Fabian Gray's wardrobe consists of Johnny (Ghost Rider) Blaze's original leather biker jacket. He has a bespectacled companion named Sebastian and his first story arc concerns his quest to free his sister from a coma induced by exposure to the Dreamstone. He encounters an oriental mystic in Shangri-La no less and the villain of the piece gives his name as Iago (from Shakespeare's OTHELLO). Oh, and H.P. Lovecraft himself along with two unidentified men (one of whom is a corpse like Nazi) appear in the final two page teaser.

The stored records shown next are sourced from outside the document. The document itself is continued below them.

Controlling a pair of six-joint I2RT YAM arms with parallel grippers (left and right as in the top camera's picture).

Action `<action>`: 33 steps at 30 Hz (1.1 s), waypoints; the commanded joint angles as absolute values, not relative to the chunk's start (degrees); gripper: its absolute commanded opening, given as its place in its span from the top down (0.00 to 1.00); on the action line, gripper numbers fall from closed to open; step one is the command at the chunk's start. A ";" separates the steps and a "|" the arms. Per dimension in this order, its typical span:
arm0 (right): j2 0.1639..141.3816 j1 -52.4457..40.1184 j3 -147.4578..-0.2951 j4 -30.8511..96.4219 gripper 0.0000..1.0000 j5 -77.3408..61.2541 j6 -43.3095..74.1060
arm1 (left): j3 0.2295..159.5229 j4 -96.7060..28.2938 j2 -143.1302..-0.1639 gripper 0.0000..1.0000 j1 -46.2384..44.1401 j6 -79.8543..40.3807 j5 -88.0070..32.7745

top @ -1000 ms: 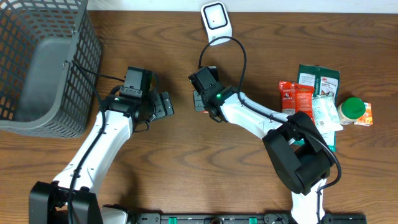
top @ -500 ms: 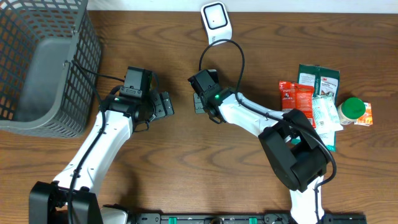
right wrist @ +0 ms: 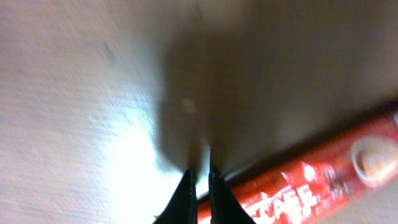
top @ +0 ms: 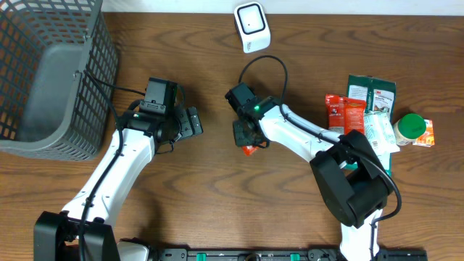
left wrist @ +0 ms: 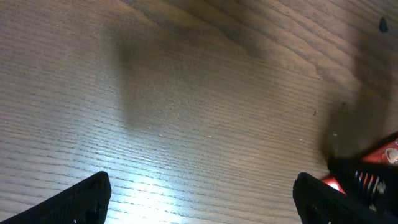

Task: Scan the item barcode

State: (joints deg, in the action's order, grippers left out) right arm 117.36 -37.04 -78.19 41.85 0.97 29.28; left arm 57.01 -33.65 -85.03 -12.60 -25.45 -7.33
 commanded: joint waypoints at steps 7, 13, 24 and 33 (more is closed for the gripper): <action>119.46 -36.73 -77.69 53.60 0.89 3.70 24.27 | 56.34 -33.82 -85.43 0.06 -12.56 -25.12 -6.81; 119.46 -36.73 -84.95 59.18 0.87 1.85 19.64 | 56.34 -33.80 -85.43 0.06 -12.56 -25.12 -6.79; 119.55 -32.49 -92.77 62.13 0.99 3.55 18.65 | 56.34 -33.80 -85.43 0.06 -12.56 -25.12 -6.79; 119.59 -28.08 -91.05 58.70 0.99 4.21 19.27 | 56.34 -33.82 -85.43 0.06 -12.56 -25.12 -6.79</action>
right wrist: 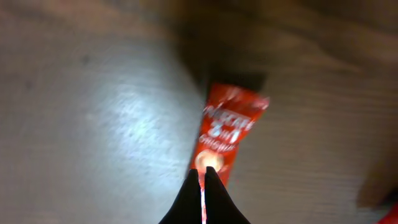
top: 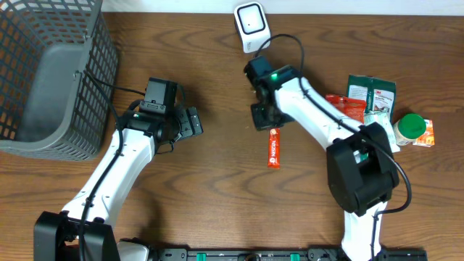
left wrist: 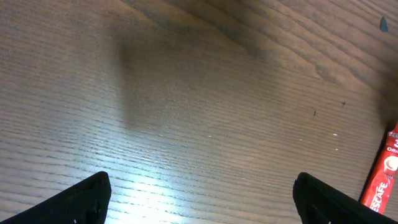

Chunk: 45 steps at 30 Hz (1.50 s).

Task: Scan the item barcode

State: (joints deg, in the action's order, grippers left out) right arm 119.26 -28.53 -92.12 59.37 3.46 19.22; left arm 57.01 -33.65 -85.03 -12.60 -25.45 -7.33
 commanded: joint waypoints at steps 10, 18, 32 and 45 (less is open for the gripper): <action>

There's not much story here as it's all set up for the ongoing series. We get bits and pieces of Fabian's origin and some secrets of the Dreamstone but it's clear that there are larger and darker forces at work pulling the strings. Those plot threads are (hopefully) developed and resolved in future issues of FIVE GHOSTS.
While the story didn't impress me,Chris Mooneyham's artwork was, for the most part, good (except for one two page spread whose layout and panel/caption flow was impossible to figure out for me). The artwork has subtle hints of John Buscema and Walt Simonson and not-so-subtle hints of Klaus Janson and Dennis Cowan. If you're going to swipe, swipe from the best.
FIVE GHOSTS isn't a hot mess but it's nothing to get excited about either.